What you return has to match the listing below line for line.
#### Exercise data
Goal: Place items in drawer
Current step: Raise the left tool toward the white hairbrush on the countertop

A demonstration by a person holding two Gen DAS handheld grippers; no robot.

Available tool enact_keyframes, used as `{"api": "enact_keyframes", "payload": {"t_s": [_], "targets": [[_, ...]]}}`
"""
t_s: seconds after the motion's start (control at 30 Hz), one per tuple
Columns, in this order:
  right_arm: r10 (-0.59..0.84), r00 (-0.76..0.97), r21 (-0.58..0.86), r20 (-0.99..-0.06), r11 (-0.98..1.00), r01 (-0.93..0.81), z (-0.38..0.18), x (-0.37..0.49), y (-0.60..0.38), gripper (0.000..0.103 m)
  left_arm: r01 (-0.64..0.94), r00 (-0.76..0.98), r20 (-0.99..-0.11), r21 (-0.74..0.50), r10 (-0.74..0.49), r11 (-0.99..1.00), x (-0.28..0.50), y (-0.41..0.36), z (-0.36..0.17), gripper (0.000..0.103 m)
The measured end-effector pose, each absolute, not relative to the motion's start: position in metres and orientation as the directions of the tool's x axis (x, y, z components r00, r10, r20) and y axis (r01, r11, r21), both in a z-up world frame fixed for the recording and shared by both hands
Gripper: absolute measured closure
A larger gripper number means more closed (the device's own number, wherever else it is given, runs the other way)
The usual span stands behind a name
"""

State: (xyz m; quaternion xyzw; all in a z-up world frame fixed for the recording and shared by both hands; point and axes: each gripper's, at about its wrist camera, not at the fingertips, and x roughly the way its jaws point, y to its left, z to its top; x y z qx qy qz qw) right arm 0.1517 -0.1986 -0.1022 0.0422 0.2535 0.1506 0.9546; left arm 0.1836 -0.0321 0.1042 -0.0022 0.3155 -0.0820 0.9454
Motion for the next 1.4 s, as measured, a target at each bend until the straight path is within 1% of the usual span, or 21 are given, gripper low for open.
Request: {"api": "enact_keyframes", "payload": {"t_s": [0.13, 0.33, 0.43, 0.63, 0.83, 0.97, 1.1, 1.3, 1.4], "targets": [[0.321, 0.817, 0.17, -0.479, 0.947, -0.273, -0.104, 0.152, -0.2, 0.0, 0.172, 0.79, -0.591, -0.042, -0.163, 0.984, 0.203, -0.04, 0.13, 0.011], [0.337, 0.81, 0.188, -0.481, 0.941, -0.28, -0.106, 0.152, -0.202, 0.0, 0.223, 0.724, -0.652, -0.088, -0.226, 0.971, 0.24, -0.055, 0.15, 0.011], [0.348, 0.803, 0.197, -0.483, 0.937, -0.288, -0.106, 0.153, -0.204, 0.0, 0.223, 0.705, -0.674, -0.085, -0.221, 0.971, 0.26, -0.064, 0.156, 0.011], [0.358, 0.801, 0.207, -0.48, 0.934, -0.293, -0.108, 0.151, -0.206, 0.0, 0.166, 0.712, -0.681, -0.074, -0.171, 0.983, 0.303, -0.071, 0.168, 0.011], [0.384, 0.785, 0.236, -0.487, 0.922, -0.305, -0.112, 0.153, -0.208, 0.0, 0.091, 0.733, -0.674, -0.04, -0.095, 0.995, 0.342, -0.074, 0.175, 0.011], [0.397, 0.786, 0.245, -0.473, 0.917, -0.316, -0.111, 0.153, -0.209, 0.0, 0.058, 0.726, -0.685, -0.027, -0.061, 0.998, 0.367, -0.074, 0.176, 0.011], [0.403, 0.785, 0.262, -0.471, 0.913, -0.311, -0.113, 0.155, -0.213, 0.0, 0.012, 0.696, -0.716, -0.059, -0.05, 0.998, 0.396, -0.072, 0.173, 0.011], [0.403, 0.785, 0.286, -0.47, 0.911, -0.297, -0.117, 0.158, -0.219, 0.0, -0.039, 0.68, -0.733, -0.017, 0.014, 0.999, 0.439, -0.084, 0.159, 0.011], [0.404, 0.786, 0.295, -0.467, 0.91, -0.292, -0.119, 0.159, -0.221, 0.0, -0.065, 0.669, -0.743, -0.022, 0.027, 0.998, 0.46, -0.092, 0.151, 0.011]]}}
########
Output of the exercise »
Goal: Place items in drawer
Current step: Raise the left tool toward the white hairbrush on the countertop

A demonstration by a person holding two Gen DAS handheld grippers; no robot.

Available tool enact_keyframes, used as `{"api": "enact_keyframes", "payload": {"t_s": [_], "targets": [[_, ...]]}}`
"""
t_s: seconds after the motion's start (control at 30 Hz), one per tuple
Columns, in this order:
  right_arm: r10 (-0.59..0.84), r00 (-0.76..0.97), r21 (-0.58..0.86), r20 (-0.99..-0.06), r11 (-0.98..1.00), r01 (-0.93..0.81), z (-0.38..0.18), x (-0.37..0.49), y (-0.60..0.38), gripper (0.000..0.103 m)
  left_arm: r01 (-0.64..0.94), r00 (-0.76..0.98), r20 (-0.99..-0.11), r21 (-0.74..0.50), r10 (-0.74..0.49), r11 (-0.99..1.00), x (-0.28..0.50), y (-0.41..0.36), z (-0.36..0.17), gripper (0.000..0.103 m)
The measured end-effector pose, each absolute, not relative to the motion's start: position in metres and orientation as the directions of the tool's x axis (x, y, z components r00, r10, r20) and y axis (r01, r11, r21), both in a z-up world frame fixed for the recording and shared by both hands
Gripper: absolute measured closure
A larger gripper number means more closed (the device's own number, wherever else it is given, runs the other way)
The usual span stands behind a name
"""

State: (xyz m; quaternion xyzw; all in a z-up world frame fixed for the recording and shared by both hands; point and axes: each gripper's, at about its wrist camera, not at the fingertips, and x roughly the way its jaws point, y to its left, z to its top; x y z qx qy qz qw) right arm 0.1517 -0.1986 -0.1022 0.0422 0.2535 0.1506 0.9546; left arm 0.1836 -0.0321 0.1042 -0.0022 0.3155 -0.0820 0.9454
Motion for the next 1.4 s, as measured, a target at each bend until the straight path is within 1% of the usual span, or 21 are given, gripper low for open.
Request: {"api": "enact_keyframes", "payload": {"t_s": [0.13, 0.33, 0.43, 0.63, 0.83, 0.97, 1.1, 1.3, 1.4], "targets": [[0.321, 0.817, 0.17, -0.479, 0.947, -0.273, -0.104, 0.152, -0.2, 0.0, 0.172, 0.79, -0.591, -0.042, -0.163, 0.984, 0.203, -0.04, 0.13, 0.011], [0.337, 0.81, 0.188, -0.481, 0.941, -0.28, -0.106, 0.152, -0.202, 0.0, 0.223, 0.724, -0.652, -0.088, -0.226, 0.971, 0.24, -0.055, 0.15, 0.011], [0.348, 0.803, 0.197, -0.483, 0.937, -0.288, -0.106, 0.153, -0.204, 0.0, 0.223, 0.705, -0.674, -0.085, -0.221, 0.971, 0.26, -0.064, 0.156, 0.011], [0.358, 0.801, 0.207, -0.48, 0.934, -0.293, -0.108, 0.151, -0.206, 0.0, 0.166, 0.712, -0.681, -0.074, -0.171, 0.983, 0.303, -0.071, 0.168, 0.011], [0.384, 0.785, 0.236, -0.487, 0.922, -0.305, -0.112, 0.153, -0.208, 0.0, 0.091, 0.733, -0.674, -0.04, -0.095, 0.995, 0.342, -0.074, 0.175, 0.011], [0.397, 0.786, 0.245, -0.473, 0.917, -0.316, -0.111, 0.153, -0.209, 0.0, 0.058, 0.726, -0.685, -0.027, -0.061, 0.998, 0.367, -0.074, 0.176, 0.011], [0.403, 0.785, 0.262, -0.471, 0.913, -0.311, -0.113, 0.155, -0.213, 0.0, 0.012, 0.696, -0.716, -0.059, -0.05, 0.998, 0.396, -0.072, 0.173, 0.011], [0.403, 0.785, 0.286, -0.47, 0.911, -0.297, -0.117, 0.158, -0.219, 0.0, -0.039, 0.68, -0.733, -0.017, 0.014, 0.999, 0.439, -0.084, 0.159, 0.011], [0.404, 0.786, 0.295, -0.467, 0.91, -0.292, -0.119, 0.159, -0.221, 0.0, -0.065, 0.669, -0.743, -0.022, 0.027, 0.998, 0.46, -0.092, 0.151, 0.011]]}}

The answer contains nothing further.